El recurso también reclama que, con su sola presentación, tenga efecto suspensivo sobre la cautelar vigente. El argumento central es que cada día de aplicación del freno judicial genera un daño “irreparable” a nivel nacional, al mantener en suspenso una reforma que el Gobierno considera clave para modernizar el mercado de trabajo y brindar previsibilidad jurídica, publicó Parlamentario.

En esa línea, la Procuración del Tesoro remarcó que el juez Ojeda no era competente para dictar una medida de alcance nacional sobre una ley federal y cuestionó la existencia misma de un “caso, causa o controversia” que habilitara su intervención. El escrito también puso en duda la legitimación de la CGT para promover la acción colectiva y criticó la supuesta falta de fundamentación sobre la presunta inconstitucionalidad de la norma.

“El dictado de una medida cautelar con efectos erga omnes que suspende una ley del Congreso subvierte el régimen republicano de gobierno”, sostuvo el Gobierno en uno de los tramos más duros del planteo.
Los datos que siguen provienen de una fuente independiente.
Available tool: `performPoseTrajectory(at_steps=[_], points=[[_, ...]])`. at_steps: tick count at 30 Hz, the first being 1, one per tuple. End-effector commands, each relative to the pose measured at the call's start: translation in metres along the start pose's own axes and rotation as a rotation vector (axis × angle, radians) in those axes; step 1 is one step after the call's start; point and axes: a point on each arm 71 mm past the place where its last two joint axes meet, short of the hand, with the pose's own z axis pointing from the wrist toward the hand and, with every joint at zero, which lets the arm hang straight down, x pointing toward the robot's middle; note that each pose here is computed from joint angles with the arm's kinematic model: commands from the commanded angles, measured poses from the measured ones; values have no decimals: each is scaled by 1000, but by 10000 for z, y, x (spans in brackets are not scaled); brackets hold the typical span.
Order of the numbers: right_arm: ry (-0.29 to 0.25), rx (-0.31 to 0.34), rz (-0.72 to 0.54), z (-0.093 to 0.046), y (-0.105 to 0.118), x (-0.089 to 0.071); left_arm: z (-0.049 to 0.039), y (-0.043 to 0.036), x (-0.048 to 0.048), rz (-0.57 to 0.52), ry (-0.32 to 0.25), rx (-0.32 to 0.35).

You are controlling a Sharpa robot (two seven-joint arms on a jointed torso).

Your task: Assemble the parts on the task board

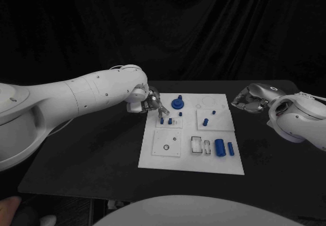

Según la Casa Rosada, de no revertirse ese antecedente, quedaría abierto un precedente riesgoso para el conjunto del andamiaje legal.

La tensión judicial se da, además, en un contexto de puja de competencias entre fueros. En las últimas semanas, la jueza federal en lo contencioso administrativo Macarena Marra Giménez resolvió un conflicto de competencia y desplazó a la Justicia Nacional del Trabajo, al sostener que debía ser ese fuero federal el encargado de tramitar la acción impulsada por la CGT. Ese pronunciamiento dejó aún más en evidencia la fragmentación de criterios que rodea el futuro de la reforma.

Para el Ejecutivo, ese escenario refuerza la necesidad de una definición rápida y unificadora por parte de la Corte Suprema. Más allá del trasfondo técnico, la decisión del Gobierno de recurrir al per saltum coloca al máximo tribunal en una posición incómoda: deberá pronunciarse, de manera directa, sobre una de las leyes emblemáticas de la actual gestión y sobre los límites del control judicial frente a las decisiones del Congreso.

Mientras tanto, la reforma laboral continúa parcialmente congelada y su vigencia efectiva quedó atada a lo que resuelva la Corte. La apuesta oficial es clara: recuperar cuanto antes una pieza central de su programa económico, en medio de la resistencia sindical y de un frente judicial que, lejos de cerrarse, llegó ahora a la puerta del Palacio de Tribunales.